ROBERT W. BROCKWAYTHE ROOTS OF NEW AGE
CHAPTER THREE: THE OLD PAGANS
The word pagan is from pagus (Latin) meaning “country dweller,” with the implication of “country bumpkin” or “stay-at-home.” It was a term of contempt among Roman soldiers, a scornful term for “civilians.” Christians adopted it because they regarded themselves as “Soldiers of Christ.” Therefore, to them, people who clung to the old religions lacked initiative and the spirit of adventure. In recent years, some archaeologists, such as Donald Hutton, have adopted the term “pagan” as a general word for the pre-Christian religions of Europe, such as those of the Greeks, Romans, Celts, Teutons, Slavs, and Baltic peoples.
Shamans and Priests
When the transition to agrarian and pastoral economies and the development of settled villages occurred, religious practices appear to have changed as well. While the shaman never vanished (and, as mentioned, flourishes today in various guises among the occultists) a different religious functionary emerged: the priest. By definition, a priest is “one authorized to perform the sacred rites of a religion especially as a mediatory agent between humans and God.” (Merriam Webster Collegiate Dictionary, 10th Edition, 1996) While this definition quite obviously applies best to Roman Catholic priests, it can be extended to apply to other religious persuasions. “Mediation” refers to the administration of rituals, especially sacrificial rituals, which the priest performs. A ritual is a “prescribed ceremony” or, as Mircea Eliade maintains, the enactment of a myth, actualizing it in the here-and-now. Myth is the content of a religious belief in symbolic form, and ritual is its dramatic realization. Thus, Holy Eucharist, or the celebration of the Mass in Catholic worship, is the ritual enactment of Christ’s death and resurrection, in which the priest and people participate via Holy Communion.

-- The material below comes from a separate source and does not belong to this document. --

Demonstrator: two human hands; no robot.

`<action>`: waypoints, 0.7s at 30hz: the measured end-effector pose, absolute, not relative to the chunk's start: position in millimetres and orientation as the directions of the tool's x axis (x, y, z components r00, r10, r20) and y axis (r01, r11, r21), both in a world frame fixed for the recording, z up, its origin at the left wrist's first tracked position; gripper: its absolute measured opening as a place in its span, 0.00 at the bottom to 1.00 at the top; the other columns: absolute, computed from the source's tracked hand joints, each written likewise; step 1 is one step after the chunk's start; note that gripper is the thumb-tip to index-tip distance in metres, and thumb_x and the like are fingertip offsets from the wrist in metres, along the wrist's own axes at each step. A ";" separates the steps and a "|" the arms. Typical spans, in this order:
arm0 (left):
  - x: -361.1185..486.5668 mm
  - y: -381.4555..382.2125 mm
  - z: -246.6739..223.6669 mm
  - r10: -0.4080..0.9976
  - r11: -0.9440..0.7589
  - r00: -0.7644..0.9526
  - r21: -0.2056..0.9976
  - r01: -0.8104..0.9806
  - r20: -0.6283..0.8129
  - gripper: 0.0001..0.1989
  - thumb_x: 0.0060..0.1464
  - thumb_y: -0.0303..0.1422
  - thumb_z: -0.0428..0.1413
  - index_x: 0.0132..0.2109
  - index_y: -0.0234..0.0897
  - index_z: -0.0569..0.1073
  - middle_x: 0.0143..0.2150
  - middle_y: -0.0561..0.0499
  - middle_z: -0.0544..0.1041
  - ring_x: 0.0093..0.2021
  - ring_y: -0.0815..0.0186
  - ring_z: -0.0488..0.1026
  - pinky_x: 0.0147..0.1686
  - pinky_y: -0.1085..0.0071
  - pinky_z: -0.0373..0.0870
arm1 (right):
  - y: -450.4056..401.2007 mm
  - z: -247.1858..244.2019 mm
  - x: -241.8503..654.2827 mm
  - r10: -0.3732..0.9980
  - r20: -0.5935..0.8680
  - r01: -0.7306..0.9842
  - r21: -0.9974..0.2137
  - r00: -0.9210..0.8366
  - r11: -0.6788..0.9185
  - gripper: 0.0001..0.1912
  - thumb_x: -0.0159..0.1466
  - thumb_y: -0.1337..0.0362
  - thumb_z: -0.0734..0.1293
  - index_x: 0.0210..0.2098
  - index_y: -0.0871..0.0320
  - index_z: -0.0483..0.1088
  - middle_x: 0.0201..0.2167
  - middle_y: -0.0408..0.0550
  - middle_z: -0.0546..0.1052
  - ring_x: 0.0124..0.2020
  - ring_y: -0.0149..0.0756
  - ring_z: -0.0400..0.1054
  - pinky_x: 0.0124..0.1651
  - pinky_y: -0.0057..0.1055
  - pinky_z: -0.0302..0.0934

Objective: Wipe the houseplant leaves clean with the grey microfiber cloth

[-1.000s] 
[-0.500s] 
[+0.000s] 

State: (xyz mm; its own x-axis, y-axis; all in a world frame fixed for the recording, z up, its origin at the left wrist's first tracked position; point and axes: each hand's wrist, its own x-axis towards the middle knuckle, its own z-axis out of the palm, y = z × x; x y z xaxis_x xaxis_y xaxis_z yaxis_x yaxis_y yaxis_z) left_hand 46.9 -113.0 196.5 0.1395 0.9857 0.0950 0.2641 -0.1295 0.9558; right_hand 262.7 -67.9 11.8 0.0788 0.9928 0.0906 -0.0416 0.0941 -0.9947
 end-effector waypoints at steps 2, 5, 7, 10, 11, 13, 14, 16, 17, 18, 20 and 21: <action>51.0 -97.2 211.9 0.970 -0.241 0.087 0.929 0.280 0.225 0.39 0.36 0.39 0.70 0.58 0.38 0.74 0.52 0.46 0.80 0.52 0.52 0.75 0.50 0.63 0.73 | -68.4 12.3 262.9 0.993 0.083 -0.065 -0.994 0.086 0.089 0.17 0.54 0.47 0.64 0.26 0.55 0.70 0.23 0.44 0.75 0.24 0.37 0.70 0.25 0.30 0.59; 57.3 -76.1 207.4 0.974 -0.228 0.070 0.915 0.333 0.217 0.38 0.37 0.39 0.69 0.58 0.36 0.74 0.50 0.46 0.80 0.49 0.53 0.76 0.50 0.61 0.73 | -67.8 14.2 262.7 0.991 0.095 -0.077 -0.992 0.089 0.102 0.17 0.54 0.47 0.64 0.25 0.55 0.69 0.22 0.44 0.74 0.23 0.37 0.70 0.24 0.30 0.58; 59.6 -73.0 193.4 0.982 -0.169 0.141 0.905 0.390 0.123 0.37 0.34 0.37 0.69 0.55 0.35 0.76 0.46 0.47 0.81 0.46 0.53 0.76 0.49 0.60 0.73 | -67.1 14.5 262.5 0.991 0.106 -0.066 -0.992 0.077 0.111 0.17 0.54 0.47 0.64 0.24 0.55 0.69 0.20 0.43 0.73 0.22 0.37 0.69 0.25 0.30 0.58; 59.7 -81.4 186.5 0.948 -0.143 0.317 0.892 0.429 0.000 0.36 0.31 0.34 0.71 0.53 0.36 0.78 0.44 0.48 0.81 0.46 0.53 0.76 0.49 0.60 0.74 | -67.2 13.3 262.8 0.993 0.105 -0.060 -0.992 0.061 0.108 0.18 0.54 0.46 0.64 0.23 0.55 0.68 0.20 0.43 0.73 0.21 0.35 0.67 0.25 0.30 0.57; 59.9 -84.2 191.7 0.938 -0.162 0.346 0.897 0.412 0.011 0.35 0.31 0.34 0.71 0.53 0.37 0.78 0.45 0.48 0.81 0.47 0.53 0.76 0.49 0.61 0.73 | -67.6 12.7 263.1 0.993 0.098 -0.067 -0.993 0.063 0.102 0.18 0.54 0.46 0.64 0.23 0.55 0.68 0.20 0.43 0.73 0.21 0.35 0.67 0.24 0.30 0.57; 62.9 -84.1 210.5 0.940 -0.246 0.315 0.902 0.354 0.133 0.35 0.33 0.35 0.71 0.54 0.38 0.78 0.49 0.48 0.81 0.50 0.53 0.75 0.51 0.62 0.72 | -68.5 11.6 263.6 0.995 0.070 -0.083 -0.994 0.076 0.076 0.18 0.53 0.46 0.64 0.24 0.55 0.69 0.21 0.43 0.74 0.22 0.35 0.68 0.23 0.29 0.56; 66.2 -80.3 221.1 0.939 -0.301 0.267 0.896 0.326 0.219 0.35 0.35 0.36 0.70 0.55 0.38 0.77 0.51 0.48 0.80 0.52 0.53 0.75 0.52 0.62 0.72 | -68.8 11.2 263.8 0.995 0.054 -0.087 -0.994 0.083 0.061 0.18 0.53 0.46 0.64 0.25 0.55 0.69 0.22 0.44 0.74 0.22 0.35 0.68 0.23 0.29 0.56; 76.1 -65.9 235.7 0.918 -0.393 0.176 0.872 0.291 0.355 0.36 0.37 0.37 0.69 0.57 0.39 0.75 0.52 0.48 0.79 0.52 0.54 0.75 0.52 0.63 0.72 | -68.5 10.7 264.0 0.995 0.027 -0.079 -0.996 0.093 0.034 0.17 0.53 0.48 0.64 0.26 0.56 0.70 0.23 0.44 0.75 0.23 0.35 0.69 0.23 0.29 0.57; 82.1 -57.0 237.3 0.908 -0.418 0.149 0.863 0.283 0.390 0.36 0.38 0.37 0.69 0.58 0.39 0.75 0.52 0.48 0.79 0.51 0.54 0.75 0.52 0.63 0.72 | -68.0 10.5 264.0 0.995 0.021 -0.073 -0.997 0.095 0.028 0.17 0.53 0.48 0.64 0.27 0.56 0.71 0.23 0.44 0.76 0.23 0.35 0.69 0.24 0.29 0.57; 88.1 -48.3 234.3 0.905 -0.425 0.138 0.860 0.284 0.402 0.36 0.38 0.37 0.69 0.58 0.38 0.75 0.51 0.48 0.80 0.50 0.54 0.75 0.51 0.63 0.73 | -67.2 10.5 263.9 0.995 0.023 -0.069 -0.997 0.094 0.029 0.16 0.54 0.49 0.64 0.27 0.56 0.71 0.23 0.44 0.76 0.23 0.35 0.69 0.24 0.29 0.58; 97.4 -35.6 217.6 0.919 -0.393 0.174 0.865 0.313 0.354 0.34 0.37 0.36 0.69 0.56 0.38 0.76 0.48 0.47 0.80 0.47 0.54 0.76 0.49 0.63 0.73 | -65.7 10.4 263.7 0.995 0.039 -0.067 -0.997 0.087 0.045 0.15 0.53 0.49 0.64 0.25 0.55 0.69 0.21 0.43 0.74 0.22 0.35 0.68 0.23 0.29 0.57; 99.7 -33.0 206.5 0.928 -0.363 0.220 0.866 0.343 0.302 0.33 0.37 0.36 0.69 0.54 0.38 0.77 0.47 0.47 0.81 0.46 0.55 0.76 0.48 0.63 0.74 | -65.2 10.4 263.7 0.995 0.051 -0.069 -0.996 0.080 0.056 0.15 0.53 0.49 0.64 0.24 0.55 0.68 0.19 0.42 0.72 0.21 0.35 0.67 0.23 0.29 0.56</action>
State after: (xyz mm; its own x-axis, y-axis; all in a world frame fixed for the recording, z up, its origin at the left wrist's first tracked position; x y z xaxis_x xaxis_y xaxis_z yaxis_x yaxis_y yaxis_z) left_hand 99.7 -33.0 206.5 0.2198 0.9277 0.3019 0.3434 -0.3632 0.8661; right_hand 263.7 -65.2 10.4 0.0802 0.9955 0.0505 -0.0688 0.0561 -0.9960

While the shaman makes out-of-the-body soul journeys among the uranic (heavenly) and chthonic (underworld) spirits while in a state of ecstasy, the priest soberly and objectively performs traditional rites. As a Catholic priest will explain, what he inwardly experiences is irrelevant. The ritual is a sacrament, and, as such, is a channel of grace. Thus, while the shamanic role invariably involves an ASC, the priestly role does not. The benefits of Holy Communion flow through the elements of the ritual which, in Catholic belief, include the physical elements such as the consecrated wafer and wine, and the words of institution. For instance, in the rite of baptism, the words are “I baptize you in the name of the Father, Son, and the Holy Spirit” accompanied by the physical sprinkling of holy water. It is essential that these acts be done without error if a sacrament is to be effective (as is the case also in magic).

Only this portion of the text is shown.